Exercise: Go to the line in the entries below that holds "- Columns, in" and repeat exactly from there through the line that holds "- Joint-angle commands", inclusive.

Data for processing:
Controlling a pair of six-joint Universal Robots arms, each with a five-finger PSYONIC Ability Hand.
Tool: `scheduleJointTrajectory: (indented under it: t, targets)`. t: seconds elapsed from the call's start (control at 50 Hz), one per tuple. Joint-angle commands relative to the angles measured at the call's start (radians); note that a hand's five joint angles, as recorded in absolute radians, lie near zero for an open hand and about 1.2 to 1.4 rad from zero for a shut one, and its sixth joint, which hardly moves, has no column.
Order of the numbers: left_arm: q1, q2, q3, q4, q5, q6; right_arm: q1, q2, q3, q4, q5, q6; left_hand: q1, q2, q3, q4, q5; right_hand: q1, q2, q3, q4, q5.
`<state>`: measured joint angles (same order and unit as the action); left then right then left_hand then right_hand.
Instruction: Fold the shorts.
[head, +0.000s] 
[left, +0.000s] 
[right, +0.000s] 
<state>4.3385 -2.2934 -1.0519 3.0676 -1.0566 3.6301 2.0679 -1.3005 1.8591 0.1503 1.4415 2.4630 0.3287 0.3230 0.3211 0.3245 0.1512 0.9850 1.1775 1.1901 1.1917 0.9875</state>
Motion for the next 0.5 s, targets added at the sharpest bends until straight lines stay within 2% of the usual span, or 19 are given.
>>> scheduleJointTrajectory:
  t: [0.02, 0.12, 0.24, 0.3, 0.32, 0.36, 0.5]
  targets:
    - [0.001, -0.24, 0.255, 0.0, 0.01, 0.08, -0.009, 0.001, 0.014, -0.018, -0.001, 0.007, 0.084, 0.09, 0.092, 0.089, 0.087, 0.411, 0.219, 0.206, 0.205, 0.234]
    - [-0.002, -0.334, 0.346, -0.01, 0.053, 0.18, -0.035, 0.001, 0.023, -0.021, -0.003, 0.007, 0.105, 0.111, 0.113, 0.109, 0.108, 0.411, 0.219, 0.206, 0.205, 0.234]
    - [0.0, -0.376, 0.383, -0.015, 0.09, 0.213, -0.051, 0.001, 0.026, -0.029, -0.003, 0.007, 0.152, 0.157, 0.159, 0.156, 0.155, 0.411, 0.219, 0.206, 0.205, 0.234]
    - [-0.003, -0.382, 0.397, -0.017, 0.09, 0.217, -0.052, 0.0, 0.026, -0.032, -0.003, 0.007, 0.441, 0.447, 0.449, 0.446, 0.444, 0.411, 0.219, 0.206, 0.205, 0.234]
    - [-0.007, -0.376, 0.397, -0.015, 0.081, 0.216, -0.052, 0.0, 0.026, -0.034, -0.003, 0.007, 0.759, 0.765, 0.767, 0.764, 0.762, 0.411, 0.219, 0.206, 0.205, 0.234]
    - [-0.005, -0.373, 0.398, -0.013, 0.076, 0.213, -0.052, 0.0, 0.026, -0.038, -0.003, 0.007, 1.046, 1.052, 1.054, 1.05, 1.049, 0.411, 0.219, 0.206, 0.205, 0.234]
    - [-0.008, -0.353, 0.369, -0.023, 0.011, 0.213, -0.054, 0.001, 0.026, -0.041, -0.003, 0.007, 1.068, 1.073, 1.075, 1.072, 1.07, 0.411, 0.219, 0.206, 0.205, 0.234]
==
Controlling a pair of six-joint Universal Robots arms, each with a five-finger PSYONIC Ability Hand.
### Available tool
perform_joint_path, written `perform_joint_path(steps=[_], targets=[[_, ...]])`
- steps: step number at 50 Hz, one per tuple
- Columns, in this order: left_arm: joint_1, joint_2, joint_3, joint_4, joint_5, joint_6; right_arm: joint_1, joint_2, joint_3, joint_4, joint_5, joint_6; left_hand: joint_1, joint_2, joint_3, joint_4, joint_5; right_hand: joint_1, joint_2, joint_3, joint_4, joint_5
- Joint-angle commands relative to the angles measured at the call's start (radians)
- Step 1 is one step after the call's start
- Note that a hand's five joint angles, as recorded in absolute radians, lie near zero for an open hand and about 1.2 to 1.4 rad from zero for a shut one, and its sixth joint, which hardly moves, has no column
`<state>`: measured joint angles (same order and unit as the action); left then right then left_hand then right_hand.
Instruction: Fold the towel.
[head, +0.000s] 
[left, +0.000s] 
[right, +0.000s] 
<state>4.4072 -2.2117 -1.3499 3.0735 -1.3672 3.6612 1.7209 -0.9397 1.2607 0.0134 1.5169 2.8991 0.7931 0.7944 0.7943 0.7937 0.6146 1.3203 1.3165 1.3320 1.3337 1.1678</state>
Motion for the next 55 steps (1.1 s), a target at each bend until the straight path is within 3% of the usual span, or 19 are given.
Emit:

Answer area:
- Columns, in this order: left_arm: joint_1, joint_2, joint_3, joint_4, joint_5, joint_6; right_arm: joint_1, joint_2, joint_3, joint_4, joint_5, joint_6; left_hand: joint_1, joint_2, joint_3, joint_4, joint_5; right_hand: joint_1, joint_2, joint_3, joint_4, joint_5
- Joint-angle commands relative to the angles measured at the call's start (radians)

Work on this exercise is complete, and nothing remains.